§ SOURCE DATA:
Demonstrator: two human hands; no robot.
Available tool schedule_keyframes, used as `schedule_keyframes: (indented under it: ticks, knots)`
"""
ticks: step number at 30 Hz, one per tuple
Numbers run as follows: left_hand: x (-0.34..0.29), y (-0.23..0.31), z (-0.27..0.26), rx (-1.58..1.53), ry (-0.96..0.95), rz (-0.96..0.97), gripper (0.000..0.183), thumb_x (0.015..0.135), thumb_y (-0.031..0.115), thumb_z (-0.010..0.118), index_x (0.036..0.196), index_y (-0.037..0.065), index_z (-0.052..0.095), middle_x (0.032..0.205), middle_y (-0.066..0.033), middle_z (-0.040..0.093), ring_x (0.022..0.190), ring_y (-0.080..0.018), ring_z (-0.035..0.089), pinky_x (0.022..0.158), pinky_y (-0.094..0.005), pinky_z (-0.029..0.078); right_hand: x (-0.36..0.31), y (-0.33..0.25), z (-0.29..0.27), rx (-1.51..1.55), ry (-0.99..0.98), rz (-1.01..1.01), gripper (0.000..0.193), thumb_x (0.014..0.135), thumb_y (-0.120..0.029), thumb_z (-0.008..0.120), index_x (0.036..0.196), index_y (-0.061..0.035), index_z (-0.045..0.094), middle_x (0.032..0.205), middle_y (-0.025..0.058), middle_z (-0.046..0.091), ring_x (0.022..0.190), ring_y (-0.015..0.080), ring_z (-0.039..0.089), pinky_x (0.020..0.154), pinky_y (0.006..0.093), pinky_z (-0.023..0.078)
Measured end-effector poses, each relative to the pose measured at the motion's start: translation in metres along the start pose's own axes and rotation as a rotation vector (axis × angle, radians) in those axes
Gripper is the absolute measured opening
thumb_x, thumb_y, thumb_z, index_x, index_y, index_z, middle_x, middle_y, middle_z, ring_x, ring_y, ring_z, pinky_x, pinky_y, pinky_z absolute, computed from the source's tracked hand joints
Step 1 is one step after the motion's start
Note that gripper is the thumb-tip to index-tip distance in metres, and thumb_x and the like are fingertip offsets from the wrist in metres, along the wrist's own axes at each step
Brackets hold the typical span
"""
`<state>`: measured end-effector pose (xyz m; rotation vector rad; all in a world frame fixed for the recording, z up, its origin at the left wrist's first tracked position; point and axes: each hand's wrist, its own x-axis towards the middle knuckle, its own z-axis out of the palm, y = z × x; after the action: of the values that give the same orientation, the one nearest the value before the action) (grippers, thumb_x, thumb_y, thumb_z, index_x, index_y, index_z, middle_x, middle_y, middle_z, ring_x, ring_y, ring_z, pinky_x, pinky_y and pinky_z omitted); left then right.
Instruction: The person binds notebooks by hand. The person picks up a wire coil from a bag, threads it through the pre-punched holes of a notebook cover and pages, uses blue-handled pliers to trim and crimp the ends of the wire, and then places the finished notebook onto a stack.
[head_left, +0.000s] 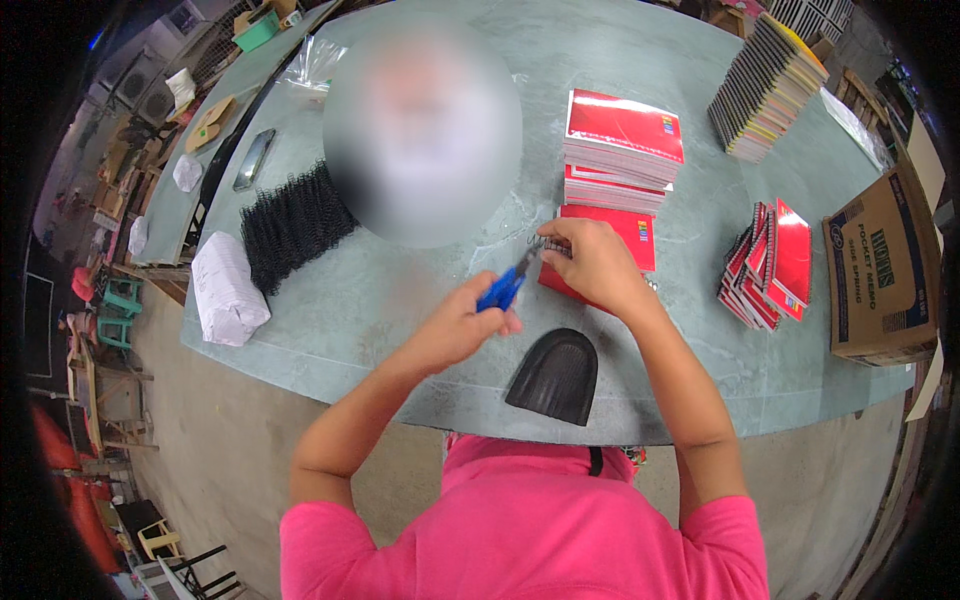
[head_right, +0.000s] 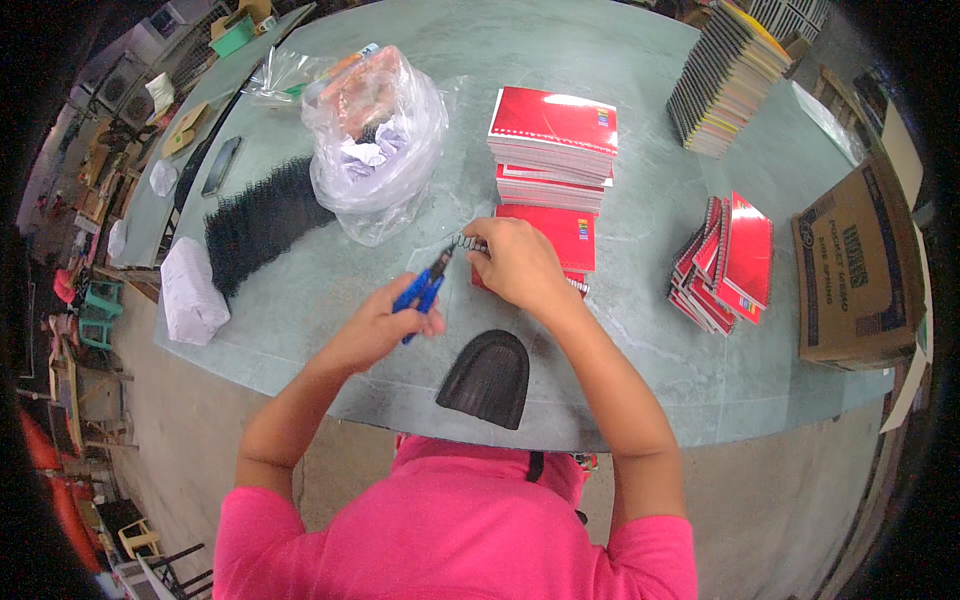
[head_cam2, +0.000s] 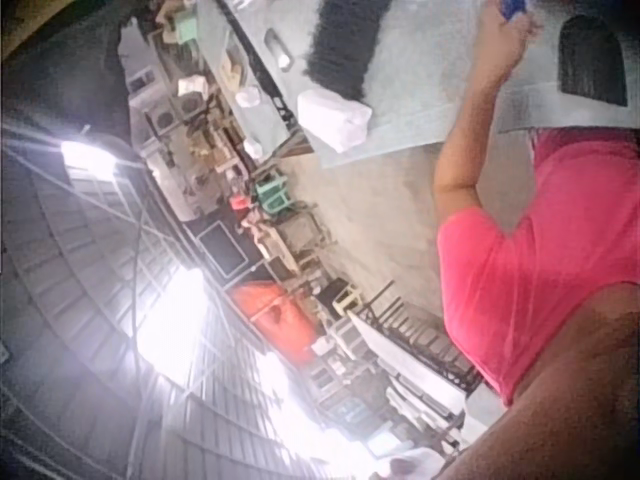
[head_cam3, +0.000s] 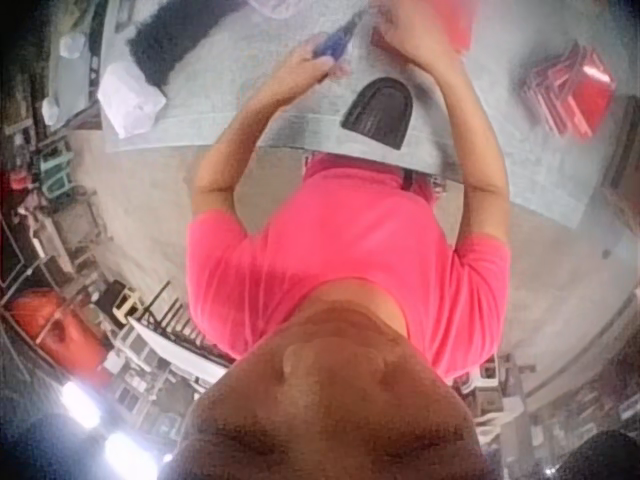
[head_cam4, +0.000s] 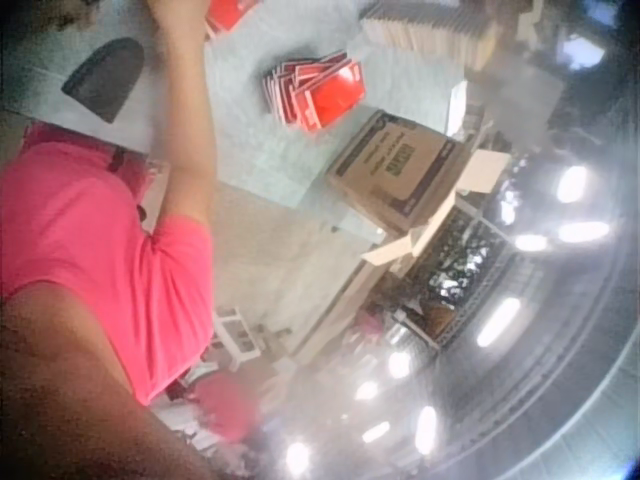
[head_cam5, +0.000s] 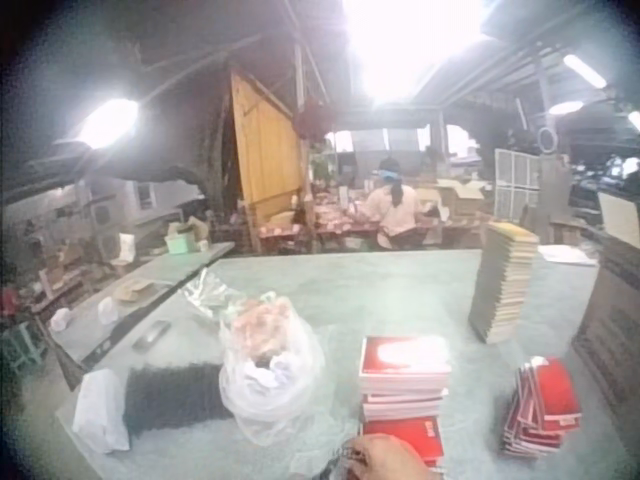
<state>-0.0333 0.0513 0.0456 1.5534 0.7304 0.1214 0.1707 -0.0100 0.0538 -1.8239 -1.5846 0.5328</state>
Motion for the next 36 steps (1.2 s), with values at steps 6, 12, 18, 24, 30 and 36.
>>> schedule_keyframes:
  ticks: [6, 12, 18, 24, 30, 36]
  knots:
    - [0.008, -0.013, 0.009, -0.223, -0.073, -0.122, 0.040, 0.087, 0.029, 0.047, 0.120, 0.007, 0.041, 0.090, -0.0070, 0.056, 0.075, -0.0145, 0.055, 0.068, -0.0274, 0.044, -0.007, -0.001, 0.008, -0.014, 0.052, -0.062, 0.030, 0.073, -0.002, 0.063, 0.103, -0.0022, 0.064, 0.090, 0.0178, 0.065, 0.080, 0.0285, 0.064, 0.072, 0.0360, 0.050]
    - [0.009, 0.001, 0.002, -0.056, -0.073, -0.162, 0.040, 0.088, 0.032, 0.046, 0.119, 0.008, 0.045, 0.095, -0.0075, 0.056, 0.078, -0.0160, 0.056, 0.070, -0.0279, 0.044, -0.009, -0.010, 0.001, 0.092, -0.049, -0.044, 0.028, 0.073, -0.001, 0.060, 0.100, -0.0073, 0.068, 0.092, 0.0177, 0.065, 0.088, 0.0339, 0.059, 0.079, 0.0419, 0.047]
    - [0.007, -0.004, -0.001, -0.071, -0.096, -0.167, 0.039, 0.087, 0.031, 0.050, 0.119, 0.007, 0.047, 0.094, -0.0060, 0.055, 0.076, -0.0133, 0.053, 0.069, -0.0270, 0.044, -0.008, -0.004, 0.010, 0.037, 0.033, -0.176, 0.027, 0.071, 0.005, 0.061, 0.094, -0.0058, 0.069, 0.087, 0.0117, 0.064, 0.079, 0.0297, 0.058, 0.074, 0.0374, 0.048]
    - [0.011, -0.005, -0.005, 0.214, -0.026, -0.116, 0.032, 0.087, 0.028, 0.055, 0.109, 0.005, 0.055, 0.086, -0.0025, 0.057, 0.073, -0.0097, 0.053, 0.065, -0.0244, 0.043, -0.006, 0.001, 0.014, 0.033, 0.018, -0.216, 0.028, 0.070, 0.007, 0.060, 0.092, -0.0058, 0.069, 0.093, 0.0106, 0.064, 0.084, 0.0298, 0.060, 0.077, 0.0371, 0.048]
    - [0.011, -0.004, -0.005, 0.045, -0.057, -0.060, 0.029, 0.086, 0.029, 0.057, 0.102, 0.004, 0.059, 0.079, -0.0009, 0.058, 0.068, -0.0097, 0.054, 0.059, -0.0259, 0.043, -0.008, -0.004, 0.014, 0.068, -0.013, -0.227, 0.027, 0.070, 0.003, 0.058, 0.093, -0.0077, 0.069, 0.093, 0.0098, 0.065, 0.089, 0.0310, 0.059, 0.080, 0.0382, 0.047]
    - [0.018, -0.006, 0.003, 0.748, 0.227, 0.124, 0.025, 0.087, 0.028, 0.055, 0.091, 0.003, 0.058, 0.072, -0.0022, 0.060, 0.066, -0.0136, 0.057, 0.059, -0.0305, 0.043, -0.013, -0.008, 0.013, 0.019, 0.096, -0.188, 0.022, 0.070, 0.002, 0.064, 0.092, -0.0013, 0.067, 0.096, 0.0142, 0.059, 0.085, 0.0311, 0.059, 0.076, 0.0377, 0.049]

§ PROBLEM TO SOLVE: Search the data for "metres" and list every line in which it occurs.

§ RESULT OF THE TASK:
Measured end-effector poses, each relative to the pose measured at the motion's start: translation in metres along the start pose's own axes and rotation as a rotation vector (axis × angle, radians) in those axes
Note that gripper is the thumb-tip to index-tip distance in metres, and thumb_x and the like are fingertip offsets from the wrist in metres, along the wrist's own axes at each step

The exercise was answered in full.